For the review of electronic data generated in e-commerce transactions, apart from verifying different data records of a single transaction, attention should also be paid to the electronic signatures of relevant responsible personnel such as transaction handlers, approvers, and signatories, ensuring the completeness, authenticity, and legality of transactions and corresponding records. The use of electronic signature technology primarily based on asymmetric key systems can basically solve issues regarding the validity, security, and non-repudiation of transactions and information transmission, providing assurance for the generation and confirmation of electronic accounting data.
III. Legal Effectiveness of Electronic Accounting Data
In various legal systems, written materials serve as primary valid evidence for proving economic matters.

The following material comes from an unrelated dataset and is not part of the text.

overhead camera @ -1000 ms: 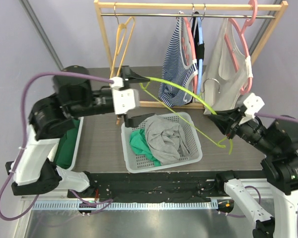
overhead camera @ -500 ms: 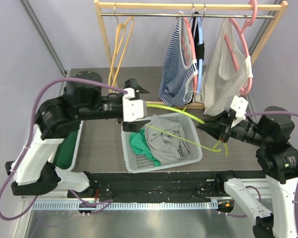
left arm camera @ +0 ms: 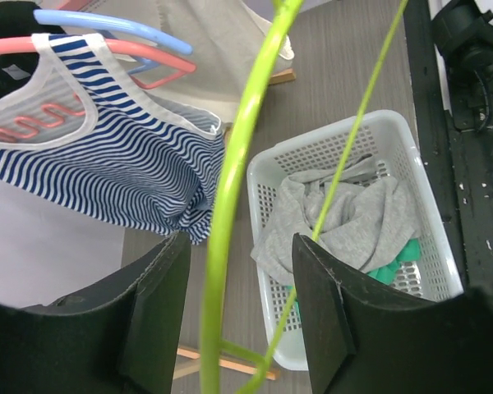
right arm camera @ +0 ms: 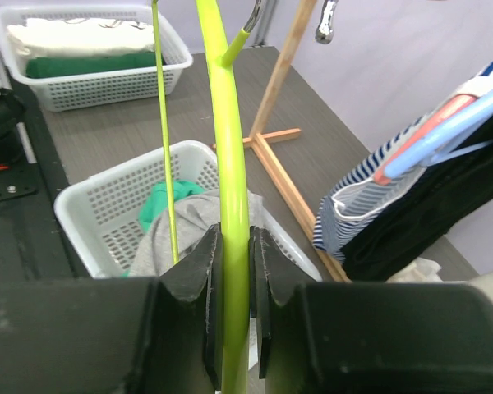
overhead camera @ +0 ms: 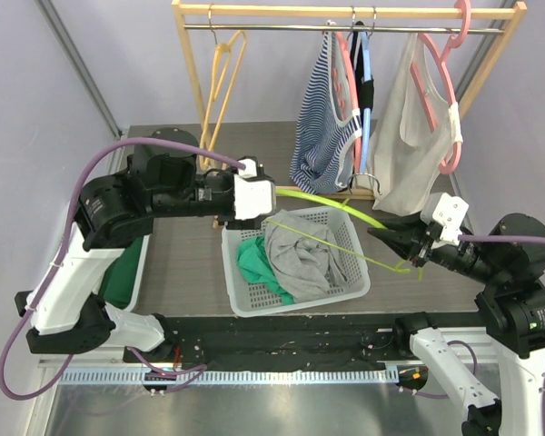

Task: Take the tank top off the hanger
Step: Place the hanger at the clothesline.

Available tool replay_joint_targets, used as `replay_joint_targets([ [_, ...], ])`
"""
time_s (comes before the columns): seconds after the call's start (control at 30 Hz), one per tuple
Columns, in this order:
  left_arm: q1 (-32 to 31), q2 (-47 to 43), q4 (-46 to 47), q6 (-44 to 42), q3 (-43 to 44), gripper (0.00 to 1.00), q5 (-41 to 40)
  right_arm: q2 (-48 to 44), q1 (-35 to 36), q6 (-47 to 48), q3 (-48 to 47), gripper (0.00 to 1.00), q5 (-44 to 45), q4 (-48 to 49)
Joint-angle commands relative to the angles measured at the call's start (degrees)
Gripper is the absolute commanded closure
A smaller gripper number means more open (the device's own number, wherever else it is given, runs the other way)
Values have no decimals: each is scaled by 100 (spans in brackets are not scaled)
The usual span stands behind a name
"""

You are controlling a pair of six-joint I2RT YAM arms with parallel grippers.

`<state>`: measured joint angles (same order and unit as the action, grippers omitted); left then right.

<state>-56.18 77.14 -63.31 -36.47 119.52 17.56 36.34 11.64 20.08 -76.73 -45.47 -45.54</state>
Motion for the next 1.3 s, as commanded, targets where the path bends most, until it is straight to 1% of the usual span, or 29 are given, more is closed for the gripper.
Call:
replay_joint_targets([
  [0.0, 20, 125, -348, 43, 220, 45, 326, -179, -12, 260, 157, 99, 495, 774],
  [0.07, 20, 187, -506, 61, 255, 44, 493, -267, -30, 339, 193, 99, 531, 994],
  [0.1, 20, 239, -542, 78, 282, 38, 511, -259, -30, 391, 176, 99, 505, 1020],
  [0.13, 20, 248, -577, 96, 299, 35, 590, -241, -47, 427, 158, 99, 504, 1021],
  [0.27, 20, 319, -463, 193, 352, 29, 687, -162, -56, 585, 97, 99, 425, 872],
  [0.3, 11, 354, -402, 219, 387, 24, 696, -153, -56, 603, 105, 99, 390, 871],
  [0.33, 20, 389, -367, 228, 396, 23, 687, -162, -56, 620, 123, 99, 373, 880],
  [0.47, 20, 486, -209, 298, 466, 24, 679, -162, -65, 638, 141, 99, 337, 907],
  [0.53, 11, 582, -164, 307, 580, 27, 678, -153, -65, 656, 150, 99, 355, 898],
  [0.63, 11, 705, -208, 333, 791, 41, 775, -153, -56, 664, 167, 99, 364, 915],
  [0.67, 11, 714, -208, 351, 800, 51, 784, -153, -56, 664, 176, 99, 381, 907],
  [0.73, 20, 732, -191, 377, 827, 62, 793, -144, -57, 664, 202, 99, 399, 941],
  [0.77, 20, 749, -208, 395, 844, 72, 801, -144, -65, 656, 220, 99, 416, 968],
  [0.87, 20, 776, -287, 404, 862, 81, 828, -153, -56, 638, 237, 99, 478, 1064],
  [0.97, 20, 793, -471, 395, 871, 82, 915, -258, -56, 585, 377, 99, 714, 1310],
  [1.03, 11, 802, -551, 386, 897, 84, 933, -338, -57, 436, 518, 98, 803, 1705],
  [1.07, 11, 802, -560, 377, 888, 88, 942, -416, -56, 349, 632, 94, 873, 1828],
  [1.1, 11, 802, -534, 377, 888, 90, 925, -443, -56, 156, 694, 80, 908, 2082],
  [1.13, 20, 793, -507, 377, 888, 92, 898, -443, -65, 111, 747, 75, 900, 2145],
  [1.17, 11, 776, -437, 386, 871, 97, 811, -461, -57, 76, 817, 71, 874, 2163],
  [1.2, 11, 741, -271, 377, 879, 100, 741, -452, -56, 41, 852, 67, 865, 2189],
  [1.23, 11, 715, -148, 403, 888, 100, 635, -452, -65, 23, 870, 65, 882, 2172],
  [1.27, 11, 697, -25, 430, 888, 100, 504, -452, -65, 23, 931, 59, 882, 2163],
])
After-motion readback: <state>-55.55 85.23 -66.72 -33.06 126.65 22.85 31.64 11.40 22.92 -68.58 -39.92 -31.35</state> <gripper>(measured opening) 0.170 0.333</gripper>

Whether paperless electronic accounting data can be accepted as valid evidence under the law is an urgent issue facing accounting and is also a topic of international concern. For electronic accounting data to gain social recognition, it must first receive legal approval and possess legal effectiveness.

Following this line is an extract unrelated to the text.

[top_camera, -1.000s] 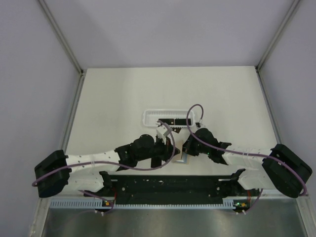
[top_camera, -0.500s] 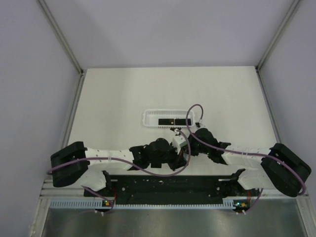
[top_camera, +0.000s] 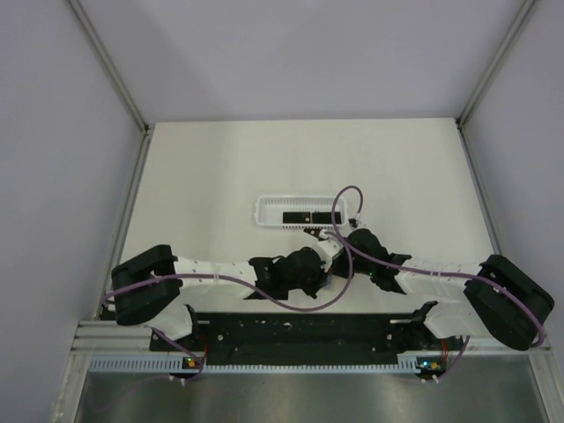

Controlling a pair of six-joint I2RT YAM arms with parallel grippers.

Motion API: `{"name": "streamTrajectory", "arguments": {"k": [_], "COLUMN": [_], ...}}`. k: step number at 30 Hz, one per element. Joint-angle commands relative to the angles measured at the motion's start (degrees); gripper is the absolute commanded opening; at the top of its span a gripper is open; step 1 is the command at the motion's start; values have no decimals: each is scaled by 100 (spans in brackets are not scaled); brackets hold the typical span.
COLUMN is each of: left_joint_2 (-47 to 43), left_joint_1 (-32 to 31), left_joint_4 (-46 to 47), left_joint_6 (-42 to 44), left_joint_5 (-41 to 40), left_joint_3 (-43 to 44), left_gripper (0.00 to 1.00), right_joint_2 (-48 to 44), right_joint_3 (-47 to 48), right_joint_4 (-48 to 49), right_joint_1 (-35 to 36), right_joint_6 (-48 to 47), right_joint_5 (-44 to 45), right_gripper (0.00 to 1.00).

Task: Put the credit cards into the card holder
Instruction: Open the card holder at the center of the board.

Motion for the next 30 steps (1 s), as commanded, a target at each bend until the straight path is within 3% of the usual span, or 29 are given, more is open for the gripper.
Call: {"name": "streamTrajectory", "arguments": {"k": [1,9,15,22,30], "left_joint_2": [-95,-587,-395,-52,388], "left_joint_1": [-5,4,161,636,698], "left_joint_4": [-618,-944,-848,4,786], "left_joint_6": [30,-322,-726,-691,-691], "left_joint_5": [-1244,-2107,-2468,-1986,-1037], "left_joint_3": [158,-132,-299,-220,-237], "left_gripper": [0,0,0,0,0], "right_joint_2": [92,92,48,31,-22], "right_joint_3": [25,-19,-36,-63,-28], "right_joint_4": [-29,-73,-109,-109,-196], "right_joint_1": [-32,-58,-76,-76,-76], "right_joint_6": [-48,-65,-74,-109,-145], "right_joint_5": [135,153,127,83,109], "right_gripper": [0,0,0,0,0]}}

The United Nations Commission on International Trade Law passed the official legal model "Model Law on Electronic Commerce" in 1996. Article 8 clearly stipulates that if a data message can reliably guarantee that the information remains intact from the time it was first generated in its final form as a data message or for another purpose, and when required to present the information, it can display the information to the viewer, then the data message satisfies the requirements of an original. This new definition undoubtedly provides strong legal grounds for the validity of electronic original vouchers. It signifies that logistics vouchers and circulation documents can be determined through data messages without being limited to written vouchers.

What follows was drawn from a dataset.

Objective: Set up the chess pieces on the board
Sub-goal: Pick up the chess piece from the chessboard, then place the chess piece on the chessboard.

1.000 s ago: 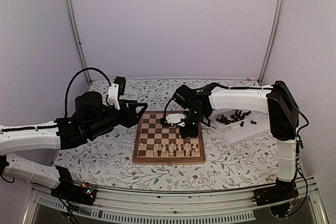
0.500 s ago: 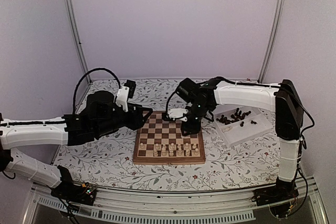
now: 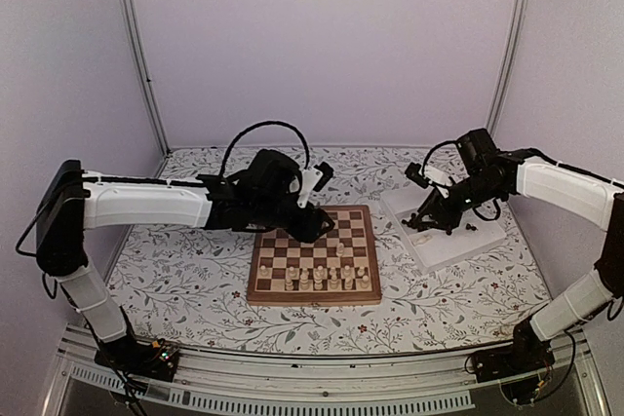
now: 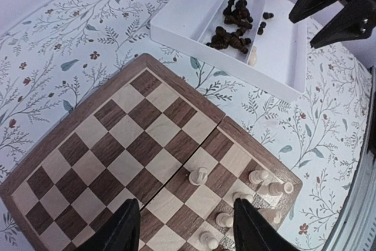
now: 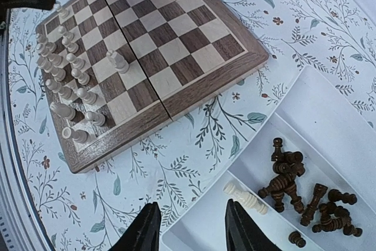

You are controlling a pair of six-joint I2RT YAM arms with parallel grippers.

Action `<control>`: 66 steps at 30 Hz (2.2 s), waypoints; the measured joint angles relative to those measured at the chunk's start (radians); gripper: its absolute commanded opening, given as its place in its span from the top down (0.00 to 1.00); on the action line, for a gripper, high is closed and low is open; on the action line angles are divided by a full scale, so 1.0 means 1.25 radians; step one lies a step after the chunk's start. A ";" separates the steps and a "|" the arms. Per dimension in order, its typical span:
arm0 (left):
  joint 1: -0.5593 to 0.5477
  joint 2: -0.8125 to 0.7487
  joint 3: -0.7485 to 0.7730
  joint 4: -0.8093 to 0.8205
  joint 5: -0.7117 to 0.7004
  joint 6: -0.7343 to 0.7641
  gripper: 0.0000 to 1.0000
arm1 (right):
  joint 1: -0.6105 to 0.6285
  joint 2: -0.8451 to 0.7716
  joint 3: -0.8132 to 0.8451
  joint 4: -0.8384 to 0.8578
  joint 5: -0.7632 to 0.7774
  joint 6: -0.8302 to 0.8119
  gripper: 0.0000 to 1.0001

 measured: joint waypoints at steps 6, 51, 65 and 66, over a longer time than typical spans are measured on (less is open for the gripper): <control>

China's Contract Law also extends the written contract form to include data messages. Article Eleven states: "Written form refers to contract books, letters, and data messages (including telegrams, telexes, faxes, electronic data interchange, and emails) that can tangibly represent the content they carry." In other words, regardless of the medium used for the contract, as long as it can tangibly represent the content, it is considered to meet the legal requirement for "written." Electronic contracts can be confirmed in this way, and other electronic original vouchers can also be recognized accordingly.
Since 1995, more than 30 countries, regions, and international organizations have successively enacted electronic signature laws to establish the legal status of electronic signatures as a core aspect of e-commerce law. On August 28, 2004, the Eleventh Session of the Standing Committee of the Tenth National People's Congress passed the "People's Republic of China Electronic Signature Law," which for the first time granted reliable electronic signatures the same legal effect as handwritten signatures or seals.
Of course, the electronic representation of accounting data does not deny the necessity of the continued existence of traditional accounting data formats. Accounting, as an economic information system mainly providing financial information, must adopt diversified and modernized means to serve enterprises and break free from the shackles that previously constrained the free development of accounting.
Reference:
Ge Zhiyuan: "Application and Technology of E-commerce". Tsinghua University Press, 2004.